Recipes: Radish & Hemp Seed Tabbouleh
My first introduction to real tabbouleh was through my Lebanese friends in DC. My college roommates and closest friends were from Beirut, so we’d spend a few evenings throughout the year eating incredible home cooked Lebanese food with their families. I was straight up spoiled. They had a big influence on my culinary tastes, and you’ll find my kitchen always stocked with za’atar, sumac, and plenty of fresh mint and garlic.
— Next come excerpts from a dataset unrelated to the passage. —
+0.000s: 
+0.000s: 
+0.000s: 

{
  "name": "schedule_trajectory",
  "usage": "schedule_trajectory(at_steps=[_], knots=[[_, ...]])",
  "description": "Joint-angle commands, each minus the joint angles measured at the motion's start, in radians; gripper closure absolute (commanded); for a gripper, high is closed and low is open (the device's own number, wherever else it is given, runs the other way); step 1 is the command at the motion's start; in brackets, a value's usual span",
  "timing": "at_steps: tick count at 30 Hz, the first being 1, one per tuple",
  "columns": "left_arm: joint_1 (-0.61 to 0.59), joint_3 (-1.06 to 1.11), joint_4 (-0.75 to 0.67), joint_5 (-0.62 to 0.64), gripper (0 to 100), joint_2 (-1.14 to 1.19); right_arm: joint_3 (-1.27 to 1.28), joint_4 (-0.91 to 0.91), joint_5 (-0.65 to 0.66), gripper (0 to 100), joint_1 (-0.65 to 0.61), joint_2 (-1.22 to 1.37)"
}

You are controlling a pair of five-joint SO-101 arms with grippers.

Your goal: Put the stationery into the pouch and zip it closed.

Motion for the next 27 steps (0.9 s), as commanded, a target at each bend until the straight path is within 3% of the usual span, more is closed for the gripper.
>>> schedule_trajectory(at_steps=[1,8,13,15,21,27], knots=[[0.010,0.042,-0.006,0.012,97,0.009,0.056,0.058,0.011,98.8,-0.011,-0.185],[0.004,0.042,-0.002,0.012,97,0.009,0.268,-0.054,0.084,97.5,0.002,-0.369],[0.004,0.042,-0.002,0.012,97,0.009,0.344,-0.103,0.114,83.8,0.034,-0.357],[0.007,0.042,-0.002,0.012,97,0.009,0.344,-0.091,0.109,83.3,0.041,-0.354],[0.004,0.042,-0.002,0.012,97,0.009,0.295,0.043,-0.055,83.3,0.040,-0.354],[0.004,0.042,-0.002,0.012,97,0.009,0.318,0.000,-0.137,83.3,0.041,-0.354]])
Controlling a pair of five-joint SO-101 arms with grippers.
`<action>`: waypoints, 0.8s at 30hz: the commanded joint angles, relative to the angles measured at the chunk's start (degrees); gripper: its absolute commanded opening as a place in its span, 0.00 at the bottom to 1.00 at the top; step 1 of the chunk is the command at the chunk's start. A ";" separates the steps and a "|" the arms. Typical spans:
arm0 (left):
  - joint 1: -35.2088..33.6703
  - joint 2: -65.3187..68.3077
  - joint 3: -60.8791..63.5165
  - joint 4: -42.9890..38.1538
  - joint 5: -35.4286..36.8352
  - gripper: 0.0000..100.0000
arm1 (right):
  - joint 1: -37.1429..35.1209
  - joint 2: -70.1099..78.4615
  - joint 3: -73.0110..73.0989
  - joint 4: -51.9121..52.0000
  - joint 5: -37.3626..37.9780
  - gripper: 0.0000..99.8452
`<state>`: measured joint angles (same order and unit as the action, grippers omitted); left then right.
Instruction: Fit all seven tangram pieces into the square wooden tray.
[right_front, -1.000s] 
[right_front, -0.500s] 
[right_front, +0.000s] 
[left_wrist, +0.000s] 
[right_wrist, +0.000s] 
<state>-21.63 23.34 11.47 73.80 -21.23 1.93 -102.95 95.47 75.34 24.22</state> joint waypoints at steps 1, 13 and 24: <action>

Nutritional Profile: Hemp Seeds
- A high protein seed containing all nine of the essential amino acids
- Nature’s highest botanical source of essential fatty acid, with more essential fatty acid than flax or any other nut or seed oil
- A perfect 3:1 ratio of Omega-6 Linoleic Acid and Omega-3 Linolenic Acid which is good for cardiovascular health and general strengthening of the immune system
- A rich source of phytonutrients, the disease-protective element of plants with benefits protecting your immunity, bloodstream, tissues, cells, skin, organs and mitochondria
- The richest known source of polyunsaturated essential fatty acids
- Hemp does not contain phytic acid, the chemical that inhibits nutrient absorption in most seeds and nuts unless soaked, making this seed easy to digest and readily obtain its nutrients
I also substituted the tomato with red radish, since tomatoes are nightshades and have been known to cause inflammation. And a note on the alliums – raw onions and I just don’t get along, so I left it out of this recipe and used garlic instead. However, if you love them feel free to add diced onions into this mix.
1 cucumber, peeled & diced
4 radishes, diced
1 bunch parsley, finely chopped
1 cup mint leaves, finely chopped
2 cloves garlic, minced or grated
½ cup hulled hemp seeds
¼ cup olive oil
½ tsp Himalayan pink salt (or sea salt of your choice)
juice of 2 lemons
Peel and halve your cucumber lengthwise, then use a spoon to scrape seeds from your cucumber. Cut into lengthwise strips, then dice cucumber into small cubes. Place into a large bowl, then add in the remaining chopped ingredients. Toss with olive oil, lemon juice and salt. Grind in fresh pepper to taste, add more salt if desired.
Serves 4
Note: While cooling cucumbers and salads in general are good for balancing pitta, radishes can have a slightly heating effect. Omit the radishes from this recipe if needed.
I just made this the other night. Forgot the garlic and it still turned out amazing! Thanks, you are an inspiration!
Thank you, Yvonne! I’m so glad you liked it. Keep in touch with your kitchen adventures, I always love to hear how things go!